(Exercise objective) Your copy should begin with the line containing "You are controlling", end with the line containing "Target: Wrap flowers", match the listing below exactly, and contain no pictures.
----- Dataset extract
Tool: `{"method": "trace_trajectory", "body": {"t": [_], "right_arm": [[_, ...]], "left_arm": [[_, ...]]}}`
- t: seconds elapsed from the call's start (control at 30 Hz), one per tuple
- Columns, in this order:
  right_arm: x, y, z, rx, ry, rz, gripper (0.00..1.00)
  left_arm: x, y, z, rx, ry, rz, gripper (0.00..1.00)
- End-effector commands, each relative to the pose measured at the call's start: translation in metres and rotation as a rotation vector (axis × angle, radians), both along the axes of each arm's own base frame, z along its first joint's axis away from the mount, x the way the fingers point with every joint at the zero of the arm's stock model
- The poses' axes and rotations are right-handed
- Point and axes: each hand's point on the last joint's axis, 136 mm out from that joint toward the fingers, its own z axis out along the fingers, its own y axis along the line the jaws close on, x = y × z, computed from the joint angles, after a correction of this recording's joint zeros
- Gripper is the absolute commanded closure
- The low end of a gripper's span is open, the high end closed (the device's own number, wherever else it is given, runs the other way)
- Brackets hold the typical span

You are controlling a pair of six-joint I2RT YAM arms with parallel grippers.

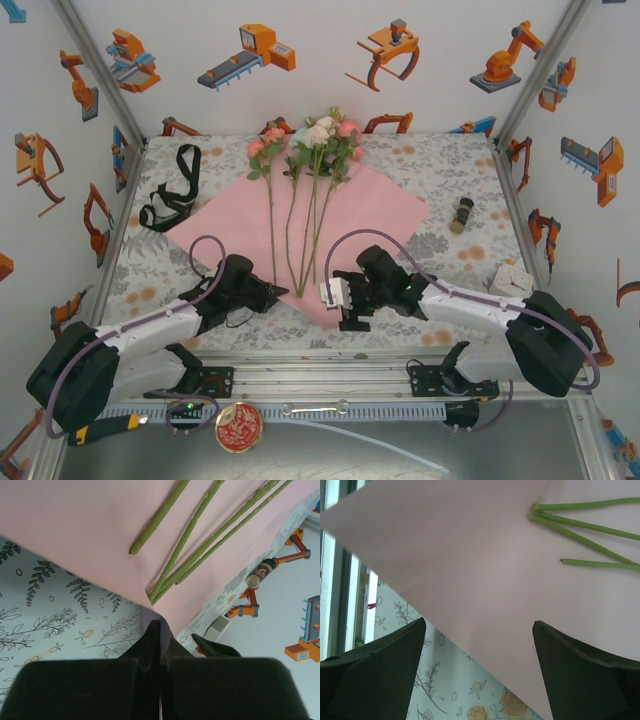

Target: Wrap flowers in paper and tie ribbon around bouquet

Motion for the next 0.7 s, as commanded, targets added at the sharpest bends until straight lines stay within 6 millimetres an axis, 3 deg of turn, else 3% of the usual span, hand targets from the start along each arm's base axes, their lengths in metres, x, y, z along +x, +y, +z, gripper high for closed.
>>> {"method": "trace_trajectory", "body": {"t": [0.0,0.1,0.2,0.37,0.43,0.53,0.57,0.63,0.67], "right_arm": [[-0.011,-0.001,-0.011,-0.011,-0.016,0.05,0.22],[-0.013,0.005,-0.014,0.0,-0.022,0.066,0.22],[0.0,0.017,-0.016,0.028,-0.078,0.031,0.24],[0.018,0.034,0.002,0.124,-0.125,-0.036,0.5],[0.016,0.031,0.006,0.119,-0.118,-0.037,0.67],[0.008,0.023,0.009,0.093,-0.055,-0.021,0.94],[0.008,0.022,0.011,0.094,-0.038,-0.025,0.99],[0.006,0.02,0.014,0.105,-0.004,-0.034,1.0],[0.007,0.02,0.017,0.119,0.013,-0.041,1.0]], "left_arm": [[0.003,0.001,0.004,-0.041,-0.007,0.03,1.0],[0.003,0.0,0.004,-0.039,-0.008,0.029,1.0],[0.004,-0.002,0.005,-0.045,-0.007,0.024,1.0],[0.004,0.001,0.011,-0.047,-0.04,0.024,1.0],[0.009,0.007,0.025,-0.006,-0.115,0.002,0.85],[0.018,0.018,0.073,0.231,-0.318,-0.152,0.52],[0.019,0.024,0.092,0.341,-0.388,-0.229,0.43],[0.018,0.03,0.128,0.532,-0.519,-0.39,0.29],[0.016,0.035,0.142,0.623,-0.576,-0.469,0.26]]}}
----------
(Answer to the problem)
You are controlling a pair of six-joint I2RT YAM arms with parallel grippers.


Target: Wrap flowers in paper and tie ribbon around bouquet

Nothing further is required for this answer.